Mashasha's bass playing has been noted for its combination of virtuoso technique, assertive playing and melodic imagination. He has developed an intricate style of playing, which is rooted in traditional Zimbabwean Shona percussion, with a strong influences of blues scales and jazz improvisation techniques. His bass playing style ranges from forceful with a strong sense of urgency, to melancholic and meditative, with noticeable influences from bass players Victor Wooten, Jaco Pastorius, Marcus Miller, Wilbur Ware, Gary Peacock, Étienne M'Bappé, Dave Holland and others.

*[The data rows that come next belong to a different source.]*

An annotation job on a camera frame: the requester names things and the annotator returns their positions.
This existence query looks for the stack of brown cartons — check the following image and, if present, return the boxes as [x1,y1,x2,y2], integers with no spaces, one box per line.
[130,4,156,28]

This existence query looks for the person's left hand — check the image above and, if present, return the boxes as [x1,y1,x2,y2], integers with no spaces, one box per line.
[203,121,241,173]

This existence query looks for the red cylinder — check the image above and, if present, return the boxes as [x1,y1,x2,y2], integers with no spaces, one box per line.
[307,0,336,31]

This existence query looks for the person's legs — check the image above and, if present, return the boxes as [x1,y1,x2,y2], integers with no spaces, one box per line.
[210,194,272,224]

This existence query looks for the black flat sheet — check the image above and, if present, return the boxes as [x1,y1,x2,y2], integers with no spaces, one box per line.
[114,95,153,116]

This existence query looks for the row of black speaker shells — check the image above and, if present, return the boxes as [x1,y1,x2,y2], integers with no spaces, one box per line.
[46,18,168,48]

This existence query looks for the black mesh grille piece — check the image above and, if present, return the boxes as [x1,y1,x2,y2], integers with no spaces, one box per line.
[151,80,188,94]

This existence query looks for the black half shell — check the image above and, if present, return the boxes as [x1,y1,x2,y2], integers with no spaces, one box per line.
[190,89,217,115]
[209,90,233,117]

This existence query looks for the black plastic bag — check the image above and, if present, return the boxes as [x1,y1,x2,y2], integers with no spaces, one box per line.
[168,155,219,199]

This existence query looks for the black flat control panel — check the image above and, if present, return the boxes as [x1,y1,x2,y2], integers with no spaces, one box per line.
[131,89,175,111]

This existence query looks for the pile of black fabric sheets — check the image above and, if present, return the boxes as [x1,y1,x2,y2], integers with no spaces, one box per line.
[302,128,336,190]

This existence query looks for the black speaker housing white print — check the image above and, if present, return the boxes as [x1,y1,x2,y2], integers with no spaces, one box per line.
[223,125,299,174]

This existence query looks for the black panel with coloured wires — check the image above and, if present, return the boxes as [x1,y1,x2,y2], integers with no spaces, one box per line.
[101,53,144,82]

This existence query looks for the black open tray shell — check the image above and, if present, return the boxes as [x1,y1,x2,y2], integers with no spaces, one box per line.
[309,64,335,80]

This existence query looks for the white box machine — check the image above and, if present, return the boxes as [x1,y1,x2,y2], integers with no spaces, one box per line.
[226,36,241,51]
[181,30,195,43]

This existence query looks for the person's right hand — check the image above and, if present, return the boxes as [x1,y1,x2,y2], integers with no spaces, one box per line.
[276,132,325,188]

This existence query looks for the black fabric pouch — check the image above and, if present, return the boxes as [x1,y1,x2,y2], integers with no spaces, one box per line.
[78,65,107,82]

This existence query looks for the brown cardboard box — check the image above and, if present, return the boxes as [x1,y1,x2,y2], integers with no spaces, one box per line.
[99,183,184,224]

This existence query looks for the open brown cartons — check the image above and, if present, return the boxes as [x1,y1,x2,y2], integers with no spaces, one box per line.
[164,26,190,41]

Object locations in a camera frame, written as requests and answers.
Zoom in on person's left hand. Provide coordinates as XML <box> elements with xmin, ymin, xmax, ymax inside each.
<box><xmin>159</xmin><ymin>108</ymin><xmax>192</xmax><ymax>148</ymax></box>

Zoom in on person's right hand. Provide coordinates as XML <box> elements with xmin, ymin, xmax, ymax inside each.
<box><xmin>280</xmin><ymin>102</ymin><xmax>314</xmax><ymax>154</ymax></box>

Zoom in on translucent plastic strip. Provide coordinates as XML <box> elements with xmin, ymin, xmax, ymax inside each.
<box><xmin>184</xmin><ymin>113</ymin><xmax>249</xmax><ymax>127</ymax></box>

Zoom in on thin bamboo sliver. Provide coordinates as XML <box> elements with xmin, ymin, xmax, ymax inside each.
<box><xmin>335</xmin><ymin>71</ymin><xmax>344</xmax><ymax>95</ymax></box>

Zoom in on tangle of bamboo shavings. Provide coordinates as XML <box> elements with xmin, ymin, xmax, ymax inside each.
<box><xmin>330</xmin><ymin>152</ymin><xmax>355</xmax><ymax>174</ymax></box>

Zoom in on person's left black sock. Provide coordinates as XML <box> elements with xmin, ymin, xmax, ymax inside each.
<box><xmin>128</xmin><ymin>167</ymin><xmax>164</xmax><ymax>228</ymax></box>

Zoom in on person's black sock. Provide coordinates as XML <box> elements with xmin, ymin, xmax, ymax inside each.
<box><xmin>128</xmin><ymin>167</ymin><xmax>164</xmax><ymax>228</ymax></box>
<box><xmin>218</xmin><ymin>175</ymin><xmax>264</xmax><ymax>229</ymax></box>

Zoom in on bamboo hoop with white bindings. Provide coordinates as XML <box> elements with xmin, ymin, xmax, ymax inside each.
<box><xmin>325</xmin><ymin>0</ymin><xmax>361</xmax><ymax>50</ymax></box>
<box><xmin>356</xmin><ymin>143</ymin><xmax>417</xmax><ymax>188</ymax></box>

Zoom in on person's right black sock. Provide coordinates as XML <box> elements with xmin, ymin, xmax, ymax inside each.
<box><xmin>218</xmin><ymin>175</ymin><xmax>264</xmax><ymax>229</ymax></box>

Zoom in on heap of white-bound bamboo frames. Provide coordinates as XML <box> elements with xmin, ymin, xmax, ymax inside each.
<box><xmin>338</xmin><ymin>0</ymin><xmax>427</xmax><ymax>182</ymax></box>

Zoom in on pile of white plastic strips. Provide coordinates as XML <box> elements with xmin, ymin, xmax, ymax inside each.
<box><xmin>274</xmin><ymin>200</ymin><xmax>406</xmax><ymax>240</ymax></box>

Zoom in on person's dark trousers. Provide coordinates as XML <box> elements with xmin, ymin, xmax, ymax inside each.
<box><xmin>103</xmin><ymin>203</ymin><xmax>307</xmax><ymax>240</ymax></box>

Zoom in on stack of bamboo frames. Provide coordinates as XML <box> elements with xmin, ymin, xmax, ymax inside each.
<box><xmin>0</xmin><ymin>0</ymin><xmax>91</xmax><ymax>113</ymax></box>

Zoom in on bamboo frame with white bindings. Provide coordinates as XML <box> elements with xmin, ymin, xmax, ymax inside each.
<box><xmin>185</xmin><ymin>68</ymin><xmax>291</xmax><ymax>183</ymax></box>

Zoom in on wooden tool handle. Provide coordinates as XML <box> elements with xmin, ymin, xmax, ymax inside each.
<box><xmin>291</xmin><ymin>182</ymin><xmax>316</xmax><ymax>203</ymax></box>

Some of Mashasha's songwriting is based on reinterpreting Zimbabwean popular music styles with his own individual variations, with other influences including West African Afrobeat, East African pentatonic music and traditional music from Iran and the Middle-East. His compositions often feature complex time signatures and harmonies, with multi-layered arrangements and rich instrumentation complimenting dense, polyrhythmic bass and drum lines.

Mashasha has a wide vocal range, and is known for his compelling stage presence and charismatic, albeit laconic, performance style.

==Awards==
Mashasha was a winner of the Morley Studio Recording Prize in 2011. The album "Mashasha" won the Zimbabwe Music and Arts (ZIMAA) Award for Best Album in 2011.